• [WHAT TO DO]: Work out how many lines of the listing below mention the word "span", and give only that figure.

• [DATA EXCERPT]:
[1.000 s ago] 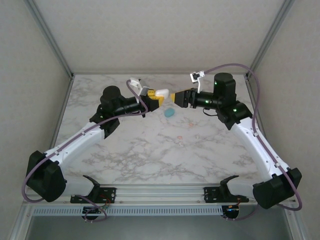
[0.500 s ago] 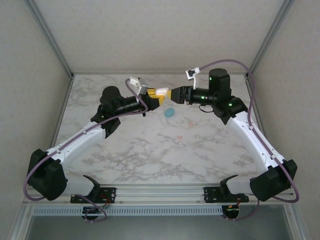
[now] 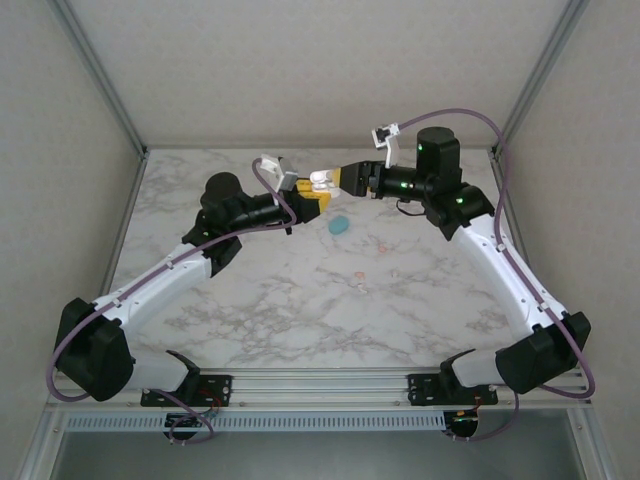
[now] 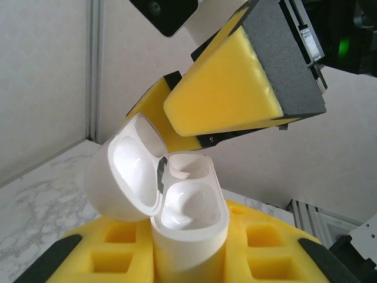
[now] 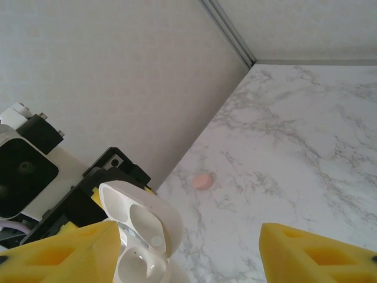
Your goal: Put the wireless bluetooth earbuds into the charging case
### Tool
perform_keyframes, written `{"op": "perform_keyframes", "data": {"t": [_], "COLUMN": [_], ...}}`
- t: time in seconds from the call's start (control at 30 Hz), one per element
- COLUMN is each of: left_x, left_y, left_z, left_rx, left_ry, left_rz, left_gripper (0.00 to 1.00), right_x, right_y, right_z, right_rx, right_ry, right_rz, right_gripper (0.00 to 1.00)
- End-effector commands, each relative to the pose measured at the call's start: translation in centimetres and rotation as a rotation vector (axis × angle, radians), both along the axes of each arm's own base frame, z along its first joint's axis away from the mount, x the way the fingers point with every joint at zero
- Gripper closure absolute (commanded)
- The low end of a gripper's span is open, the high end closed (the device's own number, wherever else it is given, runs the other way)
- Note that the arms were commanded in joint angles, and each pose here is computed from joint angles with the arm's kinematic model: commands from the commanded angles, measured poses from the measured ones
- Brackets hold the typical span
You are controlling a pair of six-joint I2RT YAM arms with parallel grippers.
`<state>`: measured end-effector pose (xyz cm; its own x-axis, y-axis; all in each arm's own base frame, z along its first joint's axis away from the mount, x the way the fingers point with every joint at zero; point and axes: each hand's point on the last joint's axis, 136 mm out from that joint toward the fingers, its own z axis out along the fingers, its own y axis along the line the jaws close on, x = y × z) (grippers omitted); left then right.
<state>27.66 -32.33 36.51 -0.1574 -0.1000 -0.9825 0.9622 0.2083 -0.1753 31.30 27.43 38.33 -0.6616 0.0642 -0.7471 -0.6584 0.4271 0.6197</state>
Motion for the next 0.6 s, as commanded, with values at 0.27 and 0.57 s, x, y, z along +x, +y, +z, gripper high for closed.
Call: {"op": "perform_keyframes", "data": {"t": [0.27,0.57], "left_x": [1.4,1.8], "left_y": [1.4,2.3], "left_z": [-1.6,-1.9], "left_rx": [0.032,0.035], "left_ry": [-0.028,-0.020], "left_rz": [0.166,0.227], "left_gripper": [1.00,1.00], "right_x": [0.4,1.4], "right_y": [-9.6,-17.5], "right_z": [-0.1,-21.5], "right_rx": [-0.160,-0.469], "right_ry": [-0.072,0.613], "right_rz": [-0.456,-0.639], "right_gripper": [0.35,0.55]}}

• [RESULT FOR THIS TASK]: 2